"""
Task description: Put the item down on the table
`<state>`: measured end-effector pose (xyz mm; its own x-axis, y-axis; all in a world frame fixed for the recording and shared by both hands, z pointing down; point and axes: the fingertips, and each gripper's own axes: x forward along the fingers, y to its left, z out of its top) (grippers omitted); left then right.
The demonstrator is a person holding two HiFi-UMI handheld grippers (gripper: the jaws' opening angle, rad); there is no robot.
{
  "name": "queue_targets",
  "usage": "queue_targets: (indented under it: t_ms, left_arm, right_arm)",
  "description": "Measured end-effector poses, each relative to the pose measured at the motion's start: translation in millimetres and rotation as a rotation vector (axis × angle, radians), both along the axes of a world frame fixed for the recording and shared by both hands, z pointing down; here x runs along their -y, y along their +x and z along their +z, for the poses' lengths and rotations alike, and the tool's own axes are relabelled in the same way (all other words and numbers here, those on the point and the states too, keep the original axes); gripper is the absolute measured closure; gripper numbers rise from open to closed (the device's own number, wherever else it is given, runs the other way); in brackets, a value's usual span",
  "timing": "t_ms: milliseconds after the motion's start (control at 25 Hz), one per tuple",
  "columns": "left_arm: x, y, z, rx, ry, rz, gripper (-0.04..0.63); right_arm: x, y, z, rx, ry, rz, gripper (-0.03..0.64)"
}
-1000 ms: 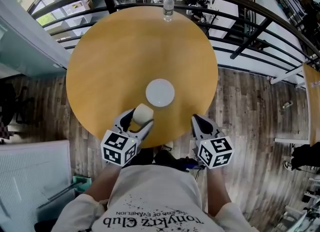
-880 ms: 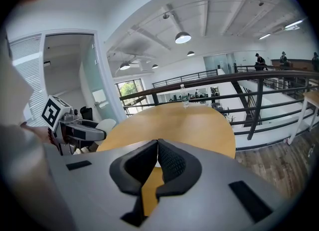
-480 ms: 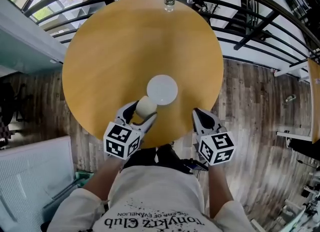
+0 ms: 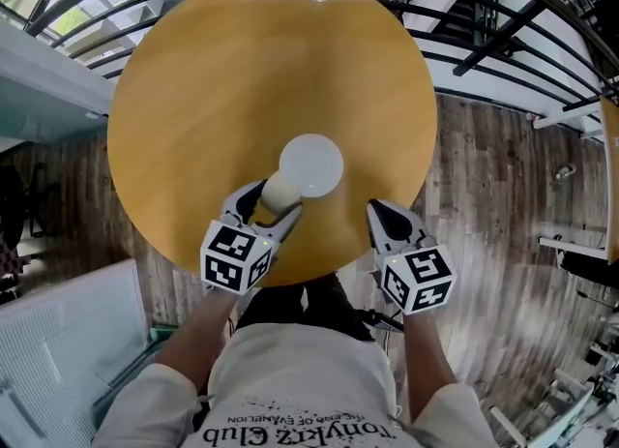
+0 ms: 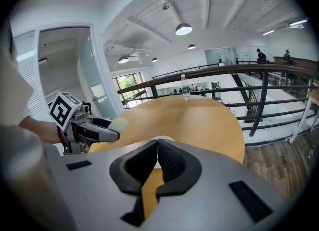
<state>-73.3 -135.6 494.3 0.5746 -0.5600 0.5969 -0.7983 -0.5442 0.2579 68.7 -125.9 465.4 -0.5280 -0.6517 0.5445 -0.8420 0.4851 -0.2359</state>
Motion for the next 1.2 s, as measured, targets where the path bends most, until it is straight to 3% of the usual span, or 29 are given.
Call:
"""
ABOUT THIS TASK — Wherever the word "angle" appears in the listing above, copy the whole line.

OUTPUT FOR THIS TASK —
The demonstrator is a person holding two HiFi-UMI handheld grippers (gripper: the jaws' opening angle, rad); there is no robot.
  "description": "Measured end-effector poses, each relative to the pose measured at the motion's start: translation in millimetres and rotation as a rotation vector (axis × angle, radians), both along the axes of a world frame fixed for the recording and shared by both hands, z pointing down; here x runs along their -y, y along their +x and z along their +z, for the poses' lengths and rotations alike, and the tool's own axes are relabelled in the same way (all other words and numbers here, those on the point and the states too, keep the original axes); gripper is the absolute measured closure; gripper numbers rise from open to closed (the device's own number, wherever else it is given, runs the other way); in brackets, a value's usual span",

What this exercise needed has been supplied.